Sogno e son desto
Provaci ancora Sam (1972), diretto da Herbert Ross e tratto dall’opera teatrale di Woody Allen, offre un continuo gioco tra finzione e realtà, in cui più livelli si dispiegano, l’attenzione si distribuisce tra l’uno e l’altro e che porterà alla creazione di un terzo. Infatti la dimensione superiore, entrando in contatto con il mondo inferiore, dà vita a un dialogo in cui l’alternanza diviene risorsa.
Il protagonista Allan (Allen) - critico cinematografico - utilizza le immagini del cinema come una bussola o un faro che possa mostrare la via per costruire una narrazione altra, come facciamo a volte in terapia grazie al lavoro con i sogni. Questo film ci mostra un dialogo introspettivo, reso esplicito, in un continuo botta e risposta che sembra mettere in scena la complessità della psiche con i suoi complessi e le sue istanze in conflitto. Sono le immagini a mantenere in equilibrio il protagonista, a costruire connessione e promuovere integrità.

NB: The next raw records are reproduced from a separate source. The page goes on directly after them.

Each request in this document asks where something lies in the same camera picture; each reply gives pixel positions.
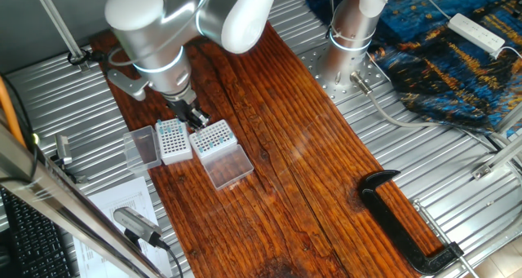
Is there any black keyboard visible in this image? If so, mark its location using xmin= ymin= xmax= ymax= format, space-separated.
xmin=0 ymin=188 xmax=77 ymax=278

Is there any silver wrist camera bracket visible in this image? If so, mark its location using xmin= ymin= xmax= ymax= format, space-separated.
xmin=106 ymin=68 xmax=150 ymax=102

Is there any orange tube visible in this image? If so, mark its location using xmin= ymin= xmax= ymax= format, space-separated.
xmin=0 ymin=76 xmax=26 ymax=148

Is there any white pipette tip holder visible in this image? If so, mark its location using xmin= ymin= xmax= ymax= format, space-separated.
xmin=155 ymin=117 xmax=194 ymax=166
xmin=188 ymin=119 xmax=239 ymax=165

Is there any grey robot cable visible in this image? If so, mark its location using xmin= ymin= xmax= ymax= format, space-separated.
xmin=349 ymin=70 xmax=501 ymax=152

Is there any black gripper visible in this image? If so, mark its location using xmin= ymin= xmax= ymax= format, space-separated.
xmin=166 ymin=97 xmax=211 ymax=131

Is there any brown wooden board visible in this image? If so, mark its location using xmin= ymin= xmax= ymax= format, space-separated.
xmin=89 ymin=23 xmax=445 ymax=278

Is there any printed paper sheet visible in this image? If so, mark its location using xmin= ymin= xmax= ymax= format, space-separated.
xmin=73 ymin=176 xmax=175 ymax=278

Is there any small silver camera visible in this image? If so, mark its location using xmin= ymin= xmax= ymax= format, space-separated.
xmin=55 ymin=134 xmax=73 ymax=165

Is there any silver metal frame bar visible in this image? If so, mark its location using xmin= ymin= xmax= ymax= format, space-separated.
xmin=0 ymin=122 xmax=168 ymax=278

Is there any silver clamp screw rod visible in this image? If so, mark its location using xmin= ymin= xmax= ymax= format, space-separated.
xmin=411 ymin=198 xmax=480 ymax=278

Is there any silver perforated base plate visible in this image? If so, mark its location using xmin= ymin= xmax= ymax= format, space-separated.
xmin=299 ymin=41 xmax=392 ymax=106

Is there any white power strip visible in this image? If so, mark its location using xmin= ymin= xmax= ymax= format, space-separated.
xmin=447 ymin=12 xmax=507 ymax=60

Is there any white power cable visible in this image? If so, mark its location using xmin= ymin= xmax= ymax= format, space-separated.
xmin=495 ymin=45 xmax=522 ymax=61
xmin=409 ymin=0 xmax=452 ymax=21

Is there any black C-clamp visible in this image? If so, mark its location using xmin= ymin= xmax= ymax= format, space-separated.
xmin=357 ymin=170 xmax=466 ymax=276

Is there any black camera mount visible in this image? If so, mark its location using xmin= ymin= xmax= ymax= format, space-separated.
xmin=48 ymin=155 xmax=89 ymax=185

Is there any aluminium profile bar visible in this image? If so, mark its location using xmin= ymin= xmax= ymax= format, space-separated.
xmin=493 ymin=102 xmax=522 ymax=136
xmin=471 ymin=135 xmax=522 ymax=180

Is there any thin aluminium post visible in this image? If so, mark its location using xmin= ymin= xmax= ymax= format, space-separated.
xmin=30 ymin=0 xmax=91 ymax=73

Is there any black camera cable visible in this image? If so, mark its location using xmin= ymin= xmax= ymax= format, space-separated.
xmin=157 ymin=239 xmax=185 ymax=278

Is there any black cable loop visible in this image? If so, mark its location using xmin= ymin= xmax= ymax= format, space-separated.
xmin=67 ymin=47 xmax=95 ymax=66

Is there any blue painted cloth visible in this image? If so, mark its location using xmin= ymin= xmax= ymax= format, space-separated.
xmin=305 ymin=0 xmax=522 ymax=139

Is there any clear plastic holder lid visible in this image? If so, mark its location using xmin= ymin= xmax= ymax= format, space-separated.
xmin=202 ymin=143 xmax=255 ymax=192
xmin=123 ymin=125 xmax=162 ymax=173

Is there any silver camera with black end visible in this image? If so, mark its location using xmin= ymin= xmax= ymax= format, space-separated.
xmin=113 ymin=206 xmax=164 ymax=249

Play it again, Sam. Il titolo originale ci permette di esplorarne le origini e rendere giustizia alla polisemia del verbo play.
Play it Sam è una citazione da Casablanca (Michael Curtis, 1942), in particolare il momento in cui Ilsa (Ingrid Bergman) chiede al pianista del Rick’s di suonare As time goes by, “in onore dei vecchi tempi”. L’immaginario cui è legata la scena è quello della nostalgia, dell’amore che “non passa mai di moda”, dei sentimenti sempiterni. Qui il riferimento è al play-suonare, ma al tempo stesso questo suonare si fa portatore di ricordi, è un play-riprodurre. Nel film di Ross, girato 30 anni dopo Casablanca, Allan in tutti i modi prova (play) a trovare il suo posto nel mondo, gioca (play) e recita (play) prendendo ispirazione da Rick (Bogart) per relazionarsi con questo complesso oggetto che è l’amore. Alimentando il dialogo con questa parte noir, Allan proverà ad assimilarne alcune funzioni senza tuttavia lasciarsi invadere dal Falso Sé e riuscendo a "depurare" la Persona. "In fondo ti sei creato uno stile personale" - gli dice Bogart in chiusura, testimoniando la trasformazione avvenuta nel protagonista e sigillando un piccolo grande capolavoro sull'amore e sulla necessità di metterci in gioco "again", provarci ogni volta, rimanendo comunque noi stessi.